### [Study material]
Content starts

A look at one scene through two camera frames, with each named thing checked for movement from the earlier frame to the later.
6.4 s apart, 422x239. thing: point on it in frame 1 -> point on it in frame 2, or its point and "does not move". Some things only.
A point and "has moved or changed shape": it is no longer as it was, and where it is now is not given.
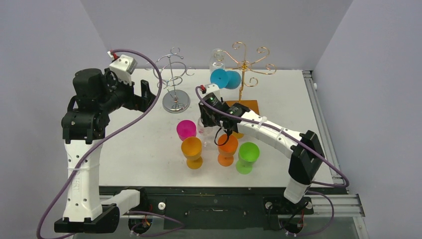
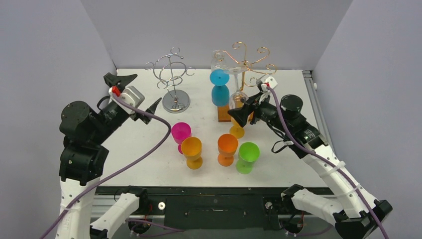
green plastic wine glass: (248, 153) does not move
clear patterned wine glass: (217, 59) does not move
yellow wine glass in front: (191, 148) does not move
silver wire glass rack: (168, 70) does not move
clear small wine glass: (207, 135) -> (235, 101)
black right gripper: (204, 112) -> (254, 107)
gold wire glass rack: (247, 67) has moved or changed shape
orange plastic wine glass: (227, 151) does not move
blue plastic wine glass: (224, 79) has moved or changed shape
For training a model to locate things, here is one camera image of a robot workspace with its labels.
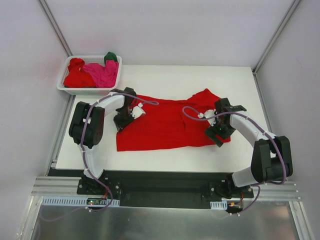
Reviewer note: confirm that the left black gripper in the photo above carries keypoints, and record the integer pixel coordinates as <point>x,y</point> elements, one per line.
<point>122,121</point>

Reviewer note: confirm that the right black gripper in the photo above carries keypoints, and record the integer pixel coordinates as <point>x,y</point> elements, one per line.
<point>215,135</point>

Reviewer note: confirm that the red t shirt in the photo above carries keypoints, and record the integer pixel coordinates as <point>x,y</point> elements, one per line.
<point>77,77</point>
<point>170,124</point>

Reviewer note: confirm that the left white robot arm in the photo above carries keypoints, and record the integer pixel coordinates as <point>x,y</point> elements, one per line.
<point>87,126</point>

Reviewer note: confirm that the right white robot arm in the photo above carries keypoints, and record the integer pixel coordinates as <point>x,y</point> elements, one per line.
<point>271,160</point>

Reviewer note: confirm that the pink t shirt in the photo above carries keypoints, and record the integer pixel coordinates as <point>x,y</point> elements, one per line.
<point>103,76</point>

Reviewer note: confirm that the green t shirt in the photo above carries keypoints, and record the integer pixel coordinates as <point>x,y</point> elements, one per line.
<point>110,56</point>

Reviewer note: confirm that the white plastic basket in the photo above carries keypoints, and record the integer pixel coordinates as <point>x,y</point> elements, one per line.
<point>86,91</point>

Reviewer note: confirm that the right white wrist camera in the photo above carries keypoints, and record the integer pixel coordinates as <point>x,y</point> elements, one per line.
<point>209,115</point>

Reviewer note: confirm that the right white cable duct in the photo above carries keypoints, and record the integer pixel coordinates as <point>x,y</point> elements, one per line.
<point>219,205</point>

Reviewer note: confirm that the white cable duct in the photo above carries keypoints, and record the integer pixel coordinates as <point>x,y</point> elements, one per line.
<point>219,205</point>
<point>78,201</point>

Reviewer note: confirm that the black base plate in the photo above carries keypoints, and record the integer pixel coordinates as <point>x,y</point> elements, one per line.
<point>160,189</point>

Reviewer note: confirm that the aluminium frame rail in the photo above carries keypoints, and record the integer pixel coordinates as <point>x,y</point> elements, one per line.
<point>67,186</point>

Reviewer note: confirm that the left white cable duct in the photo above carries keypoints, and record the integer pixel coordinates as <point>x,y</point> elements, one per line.
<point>78,201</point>

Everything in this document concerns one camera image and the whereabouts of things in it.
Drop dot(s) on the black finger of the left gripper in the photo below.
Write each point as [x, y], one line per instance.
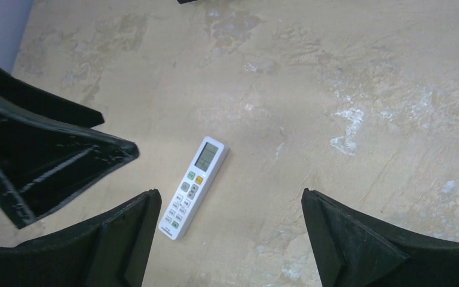
[45, 164]
[47, 104]

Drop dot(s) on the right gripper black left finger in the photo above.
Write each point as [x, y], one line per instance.
[110, 249]

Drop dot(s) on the white remote control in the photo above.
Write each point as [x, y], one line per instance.
[192, 188]

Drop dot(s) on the left black foam block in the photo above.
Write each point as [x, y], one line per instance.
[185, 1]

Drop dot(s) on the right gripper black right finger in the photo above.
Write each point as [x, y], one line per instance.
[354, 249]

Content ends

### [About this exercise]
Please output the lines of the listing above that fall in the stretch from the one with "Reviewer note: confirm that the white plastic" through the one with "Drop dot(s) on the black", exactly and only those.

### [Answer section]
Reviewer note: confirm that the white plastic basket in the photo above carries keypoints, and record the integer pixel coordinates as <point>x,y</point> elements, one per line.
<point>86,91</point>

Reviewer note: confirm that the right white wrist camera in the photo above carries keypoints, and record the integer pixel coordinates as <point>x,y</point> elements, one per line.
<point>209,115</point>

Reviewer note: confirm that the right white cable duct in the photo above carries keypoints, and record the integer pixel coordinates as <point>x,y</point> elements, one per line.
<point>219,205</point>

Reviewer note: confirm that the white cable duct in the photo above carries keypoints, and record the integer pixel coordinates as <point>x,y</point> elements, one per line.
<point>219,205</point>
<point>78,201</point>

Reviewer note: confirm that the black base plate in the photo above carries keypoints, and record the integer pixel coordinates as <point>x,y</point> elements, one per line.
<point>160,189</point>

Reviewer note: confirm that the aluminium frame rail in the photo above carries keypoints, and record the integer pixel coordinates as <point>x,y</point> elements, one per line.
<point>67,186</point>

Reviewer note: confirm that the left white cable duct in the photo above carries keypoints, and record the integer pixel coordinates as <point>x,y</point> elements, one per line.
<point>78,201</point>

Everything in this document concerns one camera image and the whereabouts of things in it.
Drop dot(s) on the black finger of the left gripper in the photo below.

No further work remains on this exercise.